Quand le chef des rebelles libyens oeuvrait pour Kadhafi
Pendant huit ans, cinq infirmières bulgares et un médecin palestinien ont été retenus prisonniers en Libye. Qui a confirmé la peine de mort des infirmières? Moustapha Abdeljalil, aujourd'hui chef des insurgés.
Dans
son appartement de Sofia, la capitale bulgare, lorsqu'il regarde des
images venus de Libye, Guéorgui Milkov tombe souvent sur des visages
connus: "Voici, Idris, Khoreibi, Omar, Fitouri", dit-il
en pointant son doigt vers des rebelles qui s'époumonent devant la
caméra, à Benghazi, pour dénoncer les crimes de Kadhafi...
Lorsque
Guéorgui avait commencé à les photographier, il y a une douzaine
d'années, ils manifestaient déjà, mais pour exprimer leur fidélité au
régime et demander la pendaison des infirmières bulgares accusées
d'avoir inoculé le HIV à des centaines d'enfants de Benghazi sur ordre
d'Israël et des Etats-Unis.
Reporter pour le quotidien 24
Tchassa de Sofia, ce journaliste arabisant à suivi depuis 1999 le
douloureux feuilleton de ces cinq femmes (et un médecin palestinien) qui
n'ont été libérés qu'en 2007 après l'intervention de l'Union
européenne, et notamment de la France. "Une immense manipulation destinée à racketter l'Occident à travers la petite Bulgarie", explique-t-il, dans une allusion aux contreparties obtenues alors par le régime de Kadhafi.
Moustapha Abdeljalil, "un fidèle parmi les fidèles" du colonel Kadhafi
Comme
d'autres, en Bulgarie, Guéorgui n'a pas manqué de relever que parmi les
dirigeants de cette opposition libyenne, représentée par le Conseil
national de transition (CNT), plusieurs personnes sont fortement
impliquées dans cette affaire.
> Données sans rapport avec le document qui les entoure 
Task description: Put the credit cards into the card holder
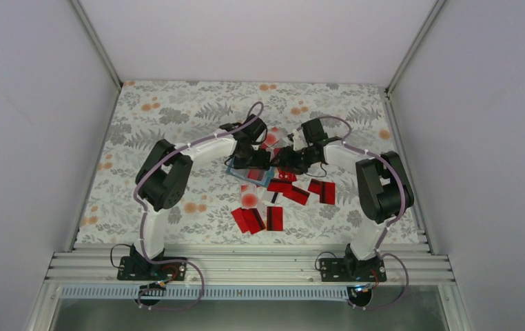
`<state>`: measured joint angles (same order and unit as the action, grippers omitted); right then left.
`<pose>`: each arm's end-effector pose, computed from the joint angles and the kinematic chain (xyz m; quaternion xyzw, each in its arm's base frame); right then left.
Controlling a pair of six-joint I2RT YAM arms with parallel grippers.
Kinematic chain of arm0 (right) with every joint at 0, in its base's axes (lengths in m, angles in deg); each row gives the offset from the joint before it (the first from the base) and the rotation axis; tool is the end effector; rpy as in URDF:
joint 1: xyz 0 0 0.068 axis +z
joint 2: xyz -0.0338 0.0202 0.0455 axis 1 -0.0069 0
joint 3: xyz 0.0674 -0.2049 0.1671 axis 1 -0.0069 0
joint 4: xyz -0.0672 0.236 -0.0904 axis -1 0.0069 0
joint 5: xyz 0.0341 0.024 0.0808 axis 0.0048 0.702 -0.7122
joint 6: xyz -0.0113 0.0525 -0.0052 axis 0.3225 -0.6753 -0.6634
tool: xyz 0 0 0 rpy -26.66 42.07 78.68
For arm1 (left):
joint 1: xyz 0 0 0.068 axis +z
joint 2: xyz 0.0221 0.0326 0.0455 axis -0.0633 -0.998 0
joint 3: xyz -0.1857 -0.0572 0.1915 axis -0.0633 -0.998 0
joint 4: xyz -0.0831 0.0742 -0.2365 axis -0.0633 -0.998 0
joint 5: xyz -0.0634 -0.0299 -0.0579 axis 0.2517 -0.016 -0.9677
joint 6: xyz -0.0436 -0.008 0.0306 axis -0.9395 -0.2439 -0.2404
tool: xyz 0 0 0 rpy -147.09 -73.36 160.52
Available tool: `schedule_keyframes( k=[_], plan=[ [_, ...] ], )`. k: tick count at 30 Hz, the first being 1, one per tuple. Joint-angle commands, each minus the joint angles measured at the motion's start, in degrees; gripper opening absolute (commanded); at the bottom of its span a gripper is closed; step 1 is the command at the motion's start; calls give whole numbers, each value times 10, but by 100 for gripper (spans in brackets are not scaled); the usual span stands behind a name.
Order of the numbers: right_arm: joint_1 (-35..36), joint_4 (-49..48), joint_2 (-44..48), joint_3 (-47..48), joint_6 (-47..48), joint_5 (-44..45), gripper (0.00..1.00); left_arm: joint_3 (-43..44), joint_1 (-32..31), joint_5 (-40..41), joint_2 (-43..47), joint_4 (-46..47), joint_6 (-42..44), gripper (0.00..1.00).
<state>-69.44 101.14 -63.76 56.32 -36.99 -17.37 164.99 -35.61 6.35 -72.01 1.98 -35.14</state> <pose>0.3178 0.1393 0.1584 -0.0035 0.9281 0.3658 0.0694 0.3235 -0.2731 0.1677 0.0920 0.9765 -0.1762 0.0835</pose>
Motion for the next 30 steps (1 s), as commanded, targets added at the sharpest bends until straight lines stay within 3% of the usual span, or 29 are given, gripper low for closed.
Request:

A commencer par le chef du CNT, Moustapha
Abdeljalil, ancien ministre de la Justice du colonel.
"Pour
nous, souligne le journaliste, il reste le président de la cour d'appel
de Tripoli qui, à deux reprises, a confirmé la peine de mort des
infirmières. Un fidèle parmi les fidèles qui, en récompense de son
intransigeance dans ce procès, a été nommé ministre en 2007."
Idris Laga, "un homme avide et sans scrupules"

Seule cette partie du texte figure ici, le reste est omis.